Тут вихрем на них налетело само чудище, щелкая зубами, брызжа ядом.
– Одно спасенье, – закричал уже-карлик, даже менее того, – ничем не выделяться, не красоваться, не блистать, ни единого достоинства не выказать!
Так и поступили. Увидев, что в них ничего нет выдающегося и что пресловутый Великан – на самом деле пигмей, гадина, что мчалась, скрежеща зубами и облизывая ядовитую слюну, не удостоила их даже взглядом и, презрительно фыркнув на их ничтожество и убожество, пронеслась мимо.
– Как показалась вам эта жуткая ведьма? – спросил снова уже-Великан.
– Я подумал, – ответил Критило, – что вот это, наверно, и есть нынешний остракизм, который изгоняет всех славных мужей и со свету сжил бы их лишь за то, что славны. Учуяв ученого, устроят ему как человеку выдающемуся судилище и приговорят к тому, чтобы никто его не слушал; светлого очернят; доблестного оклевещут, его подвиги обратят в промахи; превосходного, умнейшего министра объявят невыносимым; красавицу обрекут на заточение; короче, что ни есть замечательное – с глаз долой.
– И в Афинах так поступали разумные граждане? – удивился Андренио.
– Так поступали тогда, так поступают и ныне, – был ответ.
– А куда же деваются лучшие люди?
– Куда? Храбрецы – в Эстремадуру и Ламанчу; таланты – в Португалию; благоразумные – в Арагон; благородные – в Кастилию; благонравные женщины – в Толедо; красавицы – в Гранаду; красноречивые – в Севилью; великодушные – в Новую Кастилию; мужи достойные – в Кордову; женщины скромные и целомудренные – в Каталонию; и все, что есть блестящего, – в столицу.

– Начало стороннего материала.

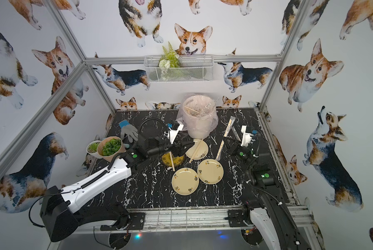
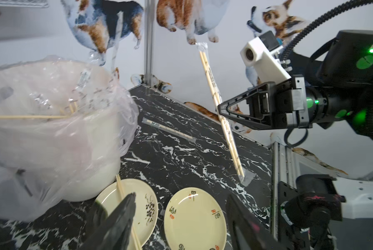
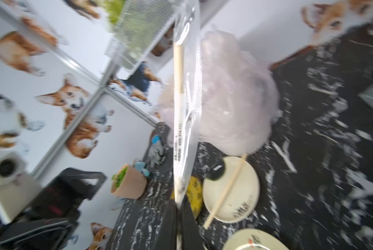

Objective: Remove the packaging of disposable chopsticks
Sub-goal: Pick up the disposable chopsticks from the center of the board, then remove the packet bag from the disposable chopsticks.

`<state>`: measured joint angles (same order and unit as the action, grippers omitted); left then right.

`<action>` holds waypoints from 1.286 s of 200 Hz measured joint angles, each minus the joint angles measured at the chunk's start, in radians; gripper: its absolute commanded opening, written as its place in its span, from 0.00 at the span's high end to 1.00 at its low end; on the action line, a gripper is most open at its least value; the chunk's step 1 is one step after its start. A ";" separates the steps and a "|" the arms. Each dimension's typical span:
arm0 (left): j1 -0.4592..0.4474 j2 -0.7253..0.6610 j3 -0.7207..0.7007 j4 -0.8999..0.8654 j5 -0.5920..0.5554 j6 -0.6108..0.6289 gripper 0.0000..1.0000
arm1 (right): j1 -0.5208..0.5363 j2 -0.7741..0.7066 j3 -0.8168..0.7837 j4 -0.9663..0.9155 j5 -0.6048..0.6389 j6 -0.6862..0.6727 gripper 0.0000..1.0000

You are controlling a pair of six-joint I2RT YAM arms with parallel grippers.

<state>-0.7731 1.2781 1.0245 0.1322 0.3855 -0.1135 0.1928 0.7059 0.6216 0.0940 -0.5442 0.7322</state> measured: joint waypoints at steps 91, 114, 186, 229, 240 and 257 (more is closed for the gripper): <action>-0.028 0.111 0.105 0.103 0.290 -0.190 0.41 | 0.266 0.160 0.156 0.394 -0.124 -0.021 1.00; -0.029 0.101 0.088 0.116 0.305 -0.214 0.33 | 0.286 0.174 0.160 0.422 -0.135 -0.029 1.00; 0.016 -0.026 -0.018 0.072 0.211 -0.182 0.28 | 0.291 0.158 0.202 0.394 -0.136 -0.105 1.00; 0.030 -0.038 -0.050 0.167 0.312 -0.227 0.28 | 0.298 0.163 0.208 0.365 -0.135 -0.131 1.00; 0.031 -0.023 -0.048 0.218 0.353 -0.257 0.29 | 0.307 0.168 0.208 0.364 -0.132 -0.135 1.00; 0.031 0.011 -0.042 0.303 0.421 -0.321 0.33 | 0.330 0.178 0.211 0.355 -0.125 -0.149 1.00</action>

– Мне, – сказал Андренио, – судя по косому ее взгляду, скривленному рту, злым гримасам и ехидному тону, показалось, что это Зависть.
– Она самая, – ответил Гигант, – хоть сама она это отрицает.
Уйдя от жертв Зависти и от завистников, подошли наши странники к неизбежной той заставе, где постоянно сидит весьма постоянный страж. В руках у него мерка для умов – каким ум должен быть. И странное дело – один за другим становились тысячи людей меряться, но по всем пунктам не подходил никто. Одни, по той или иной причине, оказывались ума коротковатого, пальца на три-четыре глупцами; в этих делах разбирается, а в тех не смыслит; одарен, но простоват; учен, но неотесан, – полностью никто не соответствовал. Другие, напротив, превышали мерку – балагуры, баккалавры, они же всезнайки, краснобаи и даже сумасшедшие: говорили красно, но слушали только себя; много знали, но еще больше мнили о себе, – эти все были несносны. Итак, одни коротковаты, другие долговаты, кто карту перебрал, кто недобрал, и все в проигрыше: кому куска ума не хватало, у кого излишек. Редко-редко, у одного из тысячи, ум был по мерке, да и то под сомнением. Когда строгий страж находил, что тот не дотянул, а этот превысил, он приказывал поместить их в Великую Клетку-для-Всех – так она называлась, ибо в ней всегда была тьма-тьмущая народу: ведь редко удается не быть ни глупцом, ни безумцем, непременно недобор или перебор, все обречены. Один из сидевших в Клетке, закричал нашим странникам:
– Входите, нечего вам меряться, все туземные, все безумные!